Be wary in this of converting HashTables to Dictionary<T,U>, since the behavior is different in some cases, but otherwise, ArrayList->List<T>, etc are easy, useful conversions.
After that, moving helpers to static classes, and potentially extension methods, would be a good next step to consider. This can make the code more readable.
You can use static classes (C# 2.0 feature) to rewrite old helper functions.
If you can swing it, the easiest way I've found to do this is using Visual Studio 2008 and ReSharper. ReSharper will show you, via some kindly visible notation, where you can improve your code.

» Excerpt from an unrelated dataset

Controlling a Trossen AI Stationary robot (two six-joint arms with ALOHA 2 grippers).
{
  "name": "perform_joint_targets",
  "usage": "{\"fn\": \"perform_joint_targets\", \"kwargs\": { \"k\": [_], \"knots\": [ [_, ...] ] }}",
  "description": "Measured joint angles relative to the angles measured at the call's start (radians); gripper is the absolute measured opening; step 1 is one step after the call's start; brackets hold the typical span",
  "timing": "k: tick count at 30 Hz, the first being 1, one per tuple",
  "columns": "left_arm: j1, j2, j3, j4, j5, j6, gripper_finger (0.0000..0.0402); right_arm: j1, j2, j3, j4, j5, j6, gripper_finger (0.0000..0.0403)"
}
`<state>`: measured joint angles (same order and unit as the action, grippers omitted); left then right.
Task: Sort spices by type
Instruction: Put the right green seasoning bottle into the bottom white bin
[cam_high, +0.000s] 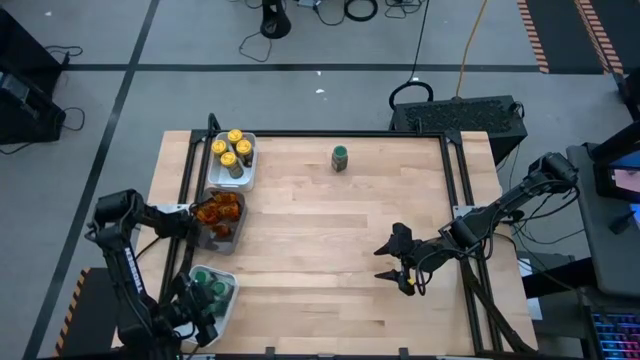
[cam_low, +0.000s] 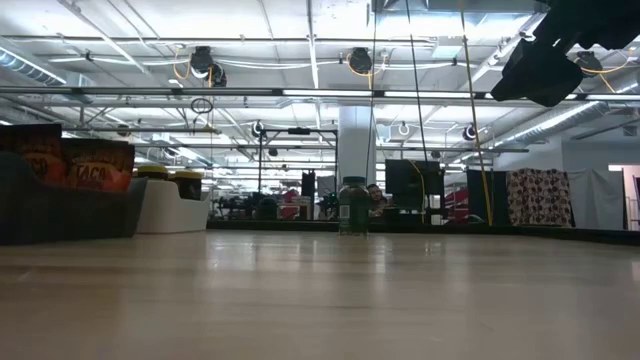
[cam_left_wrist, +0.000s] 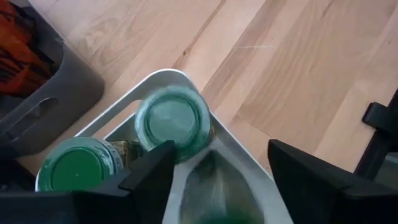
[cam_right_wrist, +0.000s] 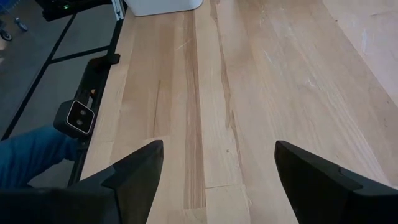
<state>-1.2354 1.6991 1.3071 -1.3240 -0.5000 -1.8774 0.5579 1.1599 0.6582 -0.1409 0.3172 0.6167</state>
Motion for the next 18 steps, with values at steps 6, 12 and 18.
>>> {"fn": "perform_joint_targets", "kwargs": {
  "k": [6,12,18],
  "knots": [
    [-0.001,0.002,0.0,0.007,0.0,0.0,0.0297,0.0,0.0,0.0,0.0,0.0,-0.008,0.029],
    [-0.001,0.002,0.0,0.008,0.001,-0.001,0.0299,0.0,0.0,0.0,0.0,0.0,-0.012,0.029],
    [-0.001,0.002,0.006,0.013,0.051,-0.002,0.0299,0.0,0.0,0.0,0.0,0.0,-0.019,0.029]
  ]
}}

Then it will show you a keyboard shortcut Alt+Enter to "fix" your code.
ReSharper also has a feature called "Cleanup Code" that will will do some of the refactoring for you.
Why convert at all, .Net 1.1 is fully compatible with .Net 3.5, so you should not find any breaking changes when you migrate. If you need to refactor an area because it has problems or you wish to extend it somehow then I would consider migrating to use newer features, but otherwise why touch it and risk breaking it?
Edit As this is a learning excercise rather than changing production code I'd revise my views somewhat; this is probably a good way to learn new approaches. I'd certainly look at LINQ. In places where the old code was iterating through lists or manipulating XML or data from a DB see if you can re-write using LINQ instead.
If you want to start by "convert[ing] a bunch of static helper functions", then you'll want to check out extension methods.
It's likely that you can use them to make your code simpler and more readable.